▶ _Task prompt_: The only thing to report is how many lines of the data contain the word "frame".

▶ _Records for the exercise_:
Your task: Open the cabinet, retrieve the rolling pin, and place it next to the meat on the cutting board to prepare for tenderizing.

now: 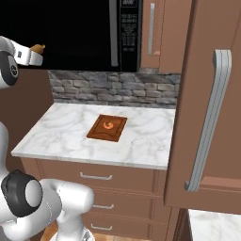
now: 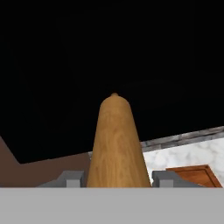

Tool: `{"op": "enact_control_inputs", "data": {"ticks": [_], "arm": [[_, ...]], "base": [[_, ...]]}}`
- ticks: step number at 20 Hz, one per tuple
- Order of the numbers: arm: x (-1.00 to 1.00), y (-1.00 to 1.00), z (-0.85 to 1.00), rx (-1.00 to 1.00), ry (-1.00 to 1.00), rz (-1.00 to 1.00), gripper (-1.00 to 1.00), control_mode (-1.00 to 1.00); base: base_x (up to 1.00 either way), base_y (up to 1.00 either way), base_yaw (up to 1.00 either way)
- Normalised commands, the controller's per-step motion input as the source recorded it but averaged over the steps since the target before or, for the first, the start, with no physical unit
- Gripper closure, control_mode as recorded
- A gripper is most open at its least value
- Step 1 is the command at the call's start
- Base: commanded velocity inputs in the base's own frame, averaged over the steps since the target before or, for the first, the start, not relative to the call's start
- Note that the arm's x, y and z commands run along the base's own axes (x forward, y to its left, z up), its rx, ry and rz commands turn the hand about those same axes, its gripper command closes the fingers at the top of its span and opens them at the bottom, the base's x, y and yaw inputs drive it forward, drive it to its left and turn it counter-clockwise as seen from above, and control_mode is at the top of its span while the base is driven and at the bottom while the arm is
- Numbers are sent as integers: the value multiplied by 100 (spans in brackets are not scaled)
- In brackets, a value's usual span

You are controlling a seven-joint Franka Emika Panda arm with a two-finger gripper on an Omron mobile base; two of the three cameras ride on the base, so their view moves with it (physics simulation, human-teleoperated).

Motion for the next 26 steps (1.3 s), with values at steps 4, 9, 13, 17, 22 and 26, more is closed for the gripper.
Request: {"op": "enact_control_inputs", "data": {"ticks": [4, 9, 13, 17, 22, 26], "arm": [[0, 0, 0, 0, 0, 0, 100, 100], [0, 0, 0, 0, 0, 0, 100, 100], [0, 0, 0, 0, 0, 0, 100, 100], [0, 0, 0, 0, 0, 0, 100, 100], [0, 0, 0, 0, 0, 0, 100, 100], [0, 0, 0, 0, 0, 0, 100, 100]], "base": [[14, -1, 1], [2, 0, 0], [0, 0, 0], [0, 0, 0], [0, 0, 0], [0, 0, 0]]}}
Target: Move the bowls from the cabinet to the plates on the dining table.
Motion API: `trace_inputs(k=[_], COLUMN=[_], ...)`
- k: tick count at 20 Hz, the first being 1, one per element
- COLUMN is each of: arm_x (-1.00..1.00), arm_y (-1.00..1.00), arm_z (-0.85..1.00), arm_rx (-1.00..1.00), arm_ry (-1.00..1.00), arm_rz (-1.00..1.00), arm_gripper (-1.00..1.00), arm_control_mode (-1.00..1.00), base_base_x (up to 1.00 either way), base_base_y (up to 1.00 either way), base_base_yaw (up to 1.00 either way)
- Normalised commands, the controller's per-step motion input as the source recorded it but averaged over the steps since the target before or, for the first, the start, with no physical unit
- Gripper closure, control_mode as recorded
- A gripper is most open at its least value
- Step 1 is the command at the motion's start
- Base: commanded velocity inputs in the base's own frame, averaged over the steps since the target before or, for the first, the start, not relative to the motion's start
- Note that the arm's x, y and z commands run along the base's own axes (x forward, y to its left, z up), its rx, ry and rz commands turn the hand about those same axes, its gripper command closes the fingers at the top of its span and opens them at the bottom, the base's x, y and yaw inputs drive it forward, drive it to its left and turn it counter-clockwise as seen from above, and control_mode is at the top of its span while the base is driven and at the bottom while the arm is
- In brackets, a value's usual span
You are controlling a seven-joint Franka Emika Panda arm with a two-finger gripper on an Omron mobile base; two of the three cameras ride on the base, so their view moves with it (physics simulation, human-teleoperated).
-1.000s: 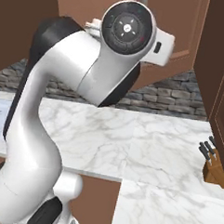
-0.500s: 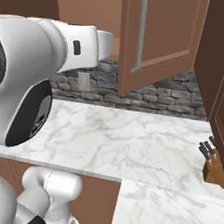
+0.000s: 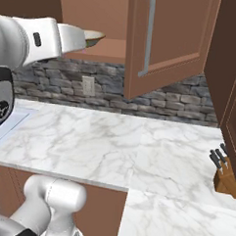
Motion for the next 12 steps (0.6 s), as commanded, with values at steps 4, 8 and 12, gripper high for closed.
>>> trace_inputs(k=[4,8,12], arm_x=[0.61,0.63,0.88], arm_y=[0.17,0.11,0.00], arm_z=[0.00,-0.06,-0.11], arm_rx=[-0.09,-0.15,-0.11], arm_ry=[0.16,0.16,0.19], arm_rz=[-0.14,-0.09,-0.08], arm_gripper=[-1.00,-1.00,-1.00], arm_control_mode=[-1.00,-1.00,-1.00], base_base_x=[0.00,0.00,0.00], base_base_y=[0.00,0.00,0.00], base_base_yaw=[0.00,0.00,0.00])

▶ _Written solution_: 2